804 Sqn's diary, quoted in Sky over Scapa, reads:
A tremendous day for HMS Sparrowhawk, the first and we hope by no means the last. 804 Squadron began their fun at 16.05 hours when Yellow Section flew off to Copinsay. There were a great many plots on the board, the weather fine with layers of cloud varying in density up to about 10,000 feet. about 16.40 hours P/O Sabey saw a Do17 and the section gave chase. Sub.Lt. Fell got in a burst at about 500 yds. as the Do17 disappeared into the cloud but followed him in.P/O Peacock went in above the cloud and as he came out so did the Do17, 400 yds. away. Peackock got in a burst before the enemy aircraft dived away back into the clouds. We were later informed that Do17 was crying SOS with a leaking petrol tank and did not reach his base.
Red Section of 804 Sqn. (Gladiators from Hatston) are patrolling between Copinsay and Burray when they see an He 111K ten miles east which is being chased by 43 Sqn. Hurricanes from Wick.
804 Sqn's diary, quoted in Sky over Scapa, reads:
At 16.45 hours Red Section was sent to patrol between Copinsay and Burray. As soon as it got there, Carver saw a Heinkel 111K about ten miles east going north-east. Hot pursuit was begun and as the Section followed, Hurricanes could be seen on the cloud dodging Heinkel's tail. After a few minutes the enemy aircraft began climbing, twisting and diving. By the time Red Section arrived and got within range, 43 Squadron had done their job. The enemy aircraft's motors were idling and he dived down to 20 feet over the sea. For two or three miles, he held at 20 feet with a dark oil streak trailing behind him on the sea and finally flopped, port wing first. Six Hurricanes and Red Section few around the wreck as three of the crew swam for it.
Estimates vary, possibly as many as 60 aircraft, Junkers 88s and Heinkel 111s, 7-10,000ft. One wave approaches from the east and another from the south-east.
605 Sqn. Hurricanes are scrambled from Wick and 804 Sqn. Gladiators are scrambled from Hatston.

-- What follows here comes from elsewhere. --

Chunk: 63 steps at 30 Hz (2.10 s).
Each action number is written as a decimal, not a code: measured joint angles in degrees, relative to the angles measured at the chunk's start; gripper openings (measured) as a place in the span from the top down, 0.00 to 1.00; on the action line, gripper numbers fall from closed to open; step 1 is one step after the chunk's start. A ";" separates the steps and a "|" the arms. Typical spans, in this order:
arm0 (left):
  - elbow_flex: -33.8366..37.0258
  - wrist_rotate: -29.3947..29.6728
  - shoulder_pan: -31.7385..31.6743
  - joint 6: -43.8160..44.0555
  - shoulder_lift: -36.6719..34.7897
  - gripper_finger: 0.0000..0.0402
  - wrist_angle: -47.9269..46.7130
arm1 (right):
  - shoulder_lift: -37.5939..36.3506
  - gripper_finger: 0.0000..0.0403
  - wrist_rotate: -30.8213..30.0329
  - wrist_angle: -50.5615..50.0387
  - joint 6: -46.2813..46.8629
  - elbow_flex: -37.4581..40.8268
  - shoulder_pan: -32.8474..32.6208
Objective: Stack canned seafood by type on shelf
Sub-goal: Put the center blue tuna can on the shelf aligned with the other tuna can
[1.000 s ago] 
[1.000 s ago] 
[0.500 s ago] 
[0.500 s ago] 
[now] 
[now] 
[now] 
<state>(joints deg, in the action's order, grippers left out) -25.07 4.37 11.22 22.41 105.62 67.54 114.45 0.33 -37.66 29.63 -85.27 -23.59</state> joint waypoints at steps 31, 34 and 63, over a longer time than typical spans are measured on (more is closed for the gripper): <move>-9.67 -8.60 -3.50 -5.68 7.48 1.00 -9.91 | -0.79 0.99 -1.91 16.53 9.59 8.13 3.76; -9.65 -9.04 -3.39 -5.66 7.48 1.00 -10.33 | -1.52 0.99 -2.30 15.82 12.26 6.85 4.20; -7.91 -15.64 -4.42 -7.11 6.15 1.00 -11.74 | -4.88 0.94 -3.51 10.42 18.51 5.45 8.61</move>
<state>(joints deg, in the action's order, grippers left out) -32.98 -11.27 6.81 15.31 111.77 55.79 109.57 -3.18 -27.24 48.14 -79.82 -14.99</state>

OPERATIONS RECORD BOOK of (Unit or Formation) No. 605 Squadron.
Summary of Events
References to Appendices
Fine day with little wind. No activity in the morning and patrols were ordered over South going convoy from Kirkwall. At approx. 1545 hours P/O.Muirhead while on convoy patrol sighted enemy aircraft and carried out two attacks before losing him in cloud. An hour later F/O. Leeson leading red section saw two enemy aircraft at 14000 ft. climbed and brought the one down and two of crew jumped with parachute. It is unknown for certain whether the first machine encountered by F/O. Muirhead was brought down or not. For the next six hours there was intense activity far greater than anything seen previously. The released Squadron was brought to Stand-By; at one time we had three sections at Stand-By and it was still said there there were not sufficient fighter aircraft. Four pilots fired rounds at enemy aircraft and made out reports. F/O Lesson P/O. Carter, P/O. Muirhead and Sgt.Moffatt. Red section were available for 2¼ hours. "A" Flight were supplying the night phase pilots at at approx. 2045 hours Wick Air Raid Warning sounded; two of Red and Yellow section took off together with others from 43 and 111 Squadrons there were about 10 aircraft in the air after dark to encounter a raid on Scapa of about 40 enemy aircraft who came over in successive waves. Anti-Aircraft fire was intense and there were one or two loud reports of bombs one on the Pentland Skerries but no damage at all was reported. P/O. Edge and Flying Officer Austin P/O Currant and Sgt Mainland took part; F/O. Edge attacked three separate enemy aircraft and P/O. Current used all his ammunition on one enemy aircraft but neither pilots was able to say definitely with what results. It was reported that this station together with Hatston and anti-aircraft had accounted for seven enemy aircraft during the day.